Mit den poetischen Feststellungen "Ideen fliegen weich wie weißer Schnee, Eindrücke brennen sich in die Seele" endet "What If". Inhaltlich geht es bei dem Song um die emotionale Verflechtung zweier Individuen, die nach Aussagen des Autors zerbrechlich und delikat sein können. Der melancholische Anteil des Bossa Nova-Sounds des Vorgängers hallt hier noch nach, wird aber kurzerhand mit einem wallend-opulenten Fantasy-Soundtrack-Sound verbunden.
Aus einer Improvisation heraus entstand "The Heart Of Another". Daran erinnern aber höchstens noch die beinahe in Dauerschleife laufenden Akustik-Gitarren-Akkorde, die dem rauschhaften Track einen nicht unerheblichen Trance-Faktor mitgeben.

In "Pictures" geht es darum, dass eine Person von Erinnerungen an ein traumatisches Ereignis heimgesucht wird. Dieses Geschehen "kommt in Zeitlupe, wenn du es am wenigsten erwartest. Wie ein kalter Fluss, der über die Brust fließt", beschreibt Jono McCleery die beklemmende Lage. Ein durchdringender Bass und ein akzentuiert gespieltes, nicht durchgängig auftauchendes Schlagzeug sorgen für das groovende Rhythmus-Fundament. Darüber thront Jonos markant-aussagekräftiger Gesang und deutliche, raumgreifende Schwebeklänge vernebeln die ohnehin schon traurige Grundstimmung.

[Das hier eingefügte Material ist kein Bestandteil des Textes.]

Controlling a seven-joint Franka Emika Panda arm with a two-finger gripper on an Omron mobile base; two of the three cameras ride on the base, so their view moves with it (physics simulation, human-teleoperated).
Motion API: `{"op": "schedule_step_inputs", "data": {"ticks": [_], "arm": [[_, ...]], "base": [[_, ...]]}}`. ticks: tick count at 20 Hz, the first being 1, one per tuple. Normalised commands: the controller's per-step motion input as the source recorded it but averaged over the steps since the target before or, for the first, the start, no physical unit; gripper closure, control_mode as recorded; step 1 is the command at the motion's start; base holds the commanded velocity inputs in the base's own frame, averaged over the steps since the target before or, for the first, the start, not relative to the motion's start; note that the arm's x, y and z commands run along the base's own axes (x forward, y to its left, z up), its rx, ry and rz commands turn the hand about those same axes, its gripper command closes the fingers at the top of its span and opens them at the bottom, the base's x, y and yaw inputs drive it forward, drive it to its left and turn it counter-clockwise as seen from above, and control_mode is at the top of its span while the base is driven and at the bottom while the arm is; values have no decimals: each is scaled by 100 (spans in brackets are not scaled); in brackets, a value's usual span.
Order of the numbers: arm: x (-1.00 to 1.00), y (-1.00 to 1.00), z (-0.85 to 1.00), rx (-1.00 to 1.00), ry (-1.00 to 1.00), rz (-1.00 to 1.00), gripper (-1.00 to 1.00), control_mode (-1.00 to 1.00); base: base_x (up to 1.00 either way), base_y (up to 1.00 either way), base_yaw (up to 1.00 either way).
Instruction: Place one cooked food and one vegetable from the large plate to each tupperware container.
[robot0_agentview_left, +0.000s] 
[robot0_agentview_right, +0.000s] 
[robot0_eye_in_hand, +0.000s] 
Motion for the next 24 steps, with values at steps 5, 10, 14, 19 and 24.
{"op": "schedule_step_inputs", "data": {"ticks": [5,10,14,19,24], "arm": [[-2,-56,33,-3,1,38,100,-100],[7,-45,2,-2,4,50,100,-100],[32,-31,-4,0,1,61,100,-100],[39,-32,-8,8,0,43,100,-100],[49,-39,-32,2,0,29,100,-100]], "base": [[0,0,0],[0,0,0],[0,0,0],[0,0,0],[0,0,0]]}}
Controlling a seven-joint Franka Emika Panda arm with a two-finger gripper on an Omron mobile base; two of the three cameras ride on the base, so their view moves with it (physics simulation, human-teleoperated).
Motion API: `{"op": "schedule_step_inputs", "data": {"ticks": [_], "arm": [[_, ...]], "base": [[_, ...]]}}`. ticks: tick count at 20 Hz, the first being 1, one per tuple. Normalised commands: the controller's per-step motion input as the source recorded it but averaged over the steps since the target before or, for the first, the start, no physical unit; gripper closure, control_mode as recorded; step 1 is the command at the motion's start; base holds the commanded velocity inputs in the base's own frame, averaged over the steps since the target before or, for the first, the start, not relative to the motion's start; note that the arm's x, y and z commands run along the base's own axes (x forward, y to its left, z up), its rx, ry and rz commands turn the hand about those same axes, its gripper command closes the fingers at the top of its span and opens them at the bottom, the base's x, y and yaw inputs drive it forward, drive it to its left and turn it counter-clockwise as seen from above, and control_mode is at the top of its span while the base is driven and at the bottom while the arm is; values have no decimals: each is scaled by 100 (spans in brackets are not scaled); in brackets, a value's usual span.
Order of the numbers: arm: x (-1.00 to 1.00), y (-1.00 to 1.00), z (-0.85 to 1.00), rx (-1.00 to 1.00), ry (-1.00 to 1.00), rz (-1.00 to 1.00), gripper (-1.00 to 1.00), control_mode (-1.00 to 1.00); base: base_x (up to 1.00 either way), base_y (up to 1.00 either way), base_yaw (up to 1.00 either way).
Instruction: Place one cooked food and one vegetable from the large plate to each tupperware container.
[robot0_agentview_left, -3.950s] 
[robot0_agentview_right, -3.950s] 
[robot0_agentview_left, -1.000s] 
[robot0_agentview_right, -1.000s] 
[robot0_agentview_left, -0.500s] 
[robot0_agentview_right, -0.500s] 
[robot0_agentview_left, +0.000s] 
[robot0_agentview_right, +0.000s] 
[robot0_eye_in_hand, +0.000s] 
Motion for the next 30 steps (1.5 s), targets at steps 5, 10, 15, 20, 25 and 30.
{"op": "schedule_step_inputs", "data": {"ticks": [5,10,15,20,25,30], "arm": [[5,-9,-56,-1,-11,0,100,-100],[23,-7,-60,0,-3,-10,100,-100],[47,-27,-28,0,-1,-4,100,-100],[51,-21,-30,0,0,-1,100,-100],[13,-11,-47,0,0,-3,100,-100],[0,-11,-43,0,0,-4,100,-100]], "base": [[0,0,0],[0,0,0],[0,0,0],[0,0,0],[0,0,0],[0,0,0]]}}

Der Instrumental-Titel "The Sun Chime" präsentiert sich zum Abschluss als eine lockere Übungssequenz in hypnotischem Klang, die aus akustischen und elektronischen Instrumenten gespeist wird.

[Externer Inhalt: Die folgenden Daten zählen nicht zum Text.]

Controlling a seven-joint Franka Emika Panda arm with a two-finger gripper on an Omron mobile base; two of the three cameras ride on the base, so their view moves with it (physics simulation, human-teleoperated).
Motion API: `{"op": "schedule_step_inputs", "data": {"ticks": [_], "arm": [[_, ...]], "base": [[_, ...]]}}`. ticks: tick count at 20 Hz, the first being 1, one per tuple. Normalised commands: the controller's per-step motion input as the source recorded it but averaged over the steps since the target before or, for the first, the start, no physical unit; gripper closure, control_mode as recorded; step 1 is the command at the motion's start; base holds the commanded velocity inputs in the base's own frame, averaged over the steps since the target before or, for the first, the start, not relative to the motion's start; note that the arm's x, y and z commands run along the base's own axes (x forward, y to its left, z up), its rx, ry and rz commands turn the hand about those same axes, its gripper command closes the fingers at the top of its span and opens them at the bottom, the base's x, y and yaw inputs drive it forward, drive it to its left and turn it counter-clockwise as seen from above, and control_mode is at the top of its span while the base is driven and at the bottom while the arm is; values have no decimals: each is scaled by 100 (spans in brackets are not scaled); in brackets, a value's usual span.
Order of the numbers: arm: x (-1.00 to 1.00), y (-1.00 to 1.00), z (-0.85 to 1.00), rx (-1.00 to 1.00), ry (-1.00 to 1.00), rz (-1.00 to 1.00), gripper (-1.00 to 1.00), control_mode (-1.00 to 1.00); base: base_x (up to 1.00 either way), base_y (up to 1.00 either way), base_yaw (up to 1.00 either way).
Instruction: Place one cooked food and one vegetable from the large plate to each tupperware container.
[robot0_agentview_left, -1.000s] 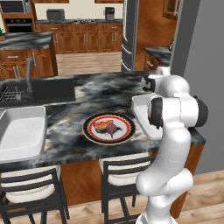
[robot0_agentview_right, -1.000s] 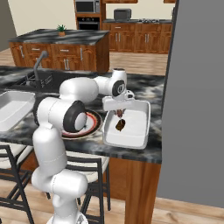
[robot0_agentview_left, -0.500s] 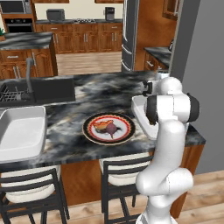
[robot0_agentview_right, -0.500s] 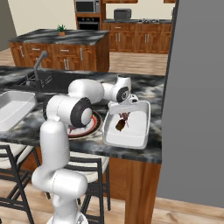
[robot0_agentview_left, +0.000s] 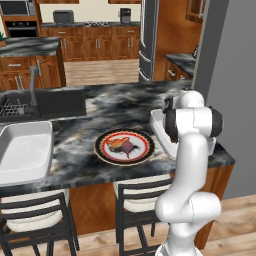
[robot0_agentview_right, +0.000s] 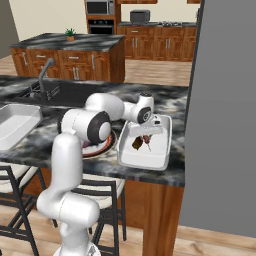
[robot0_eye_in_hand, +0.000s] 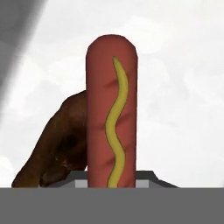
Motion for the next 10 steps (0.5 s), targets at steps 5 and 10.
{"op": "schedule_step_inputs", "data": {"ticks": [5,10], "arm": [[0,2,-45,0,0,-6,-100,-100],[0,16,-5,0,0,-7,-100,-100]], "base": [[0,0,0],[0,0,0]]}}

Die Biografie des in London aufgewachsenen Gitarristen, Sänger und Komponisten Jono McCleery ist außergewöhnlich, denn bis zu seinem vierten Lebensjahr war er taub. Mit elf Jahren faszinierte ihn die Magie der Musik und er lernte, Gitarre zu spielen und dazu zu singen. Leider ist der Musiker, der grob der britischen Underground-Folk-Tronic-Szene zuzurechnen ist, 
immer noch ein Geheimtipp. Er hat definitiv viel mehr Aufmerksamkeit verdient, denn seine kultiviert-bedeutsamen Songs stehen denen seiner Kollegen und Vorbilder hinsichtlich Anspruch und Qualität in nichts nach. Für "Moonlit Parade" arbeitete er mit Dan See (Schlagzeug), Dan Gulino (Bass) und Steve Pringle (Keyboards) zusammen und die Musiker entwarfen Lieder, die tatsächlich eher in der Nacht als am Tage ihre suggestive Stärke ausspielen können. Das ist keine Musik, die für eine ausgelassene Stimmung sorgen kann, sie kann aber ganz ausgezeichnet zur inneren Einkehr beitragen und mentale Befriedigung bewirken. Und das ist ein Glücksfall!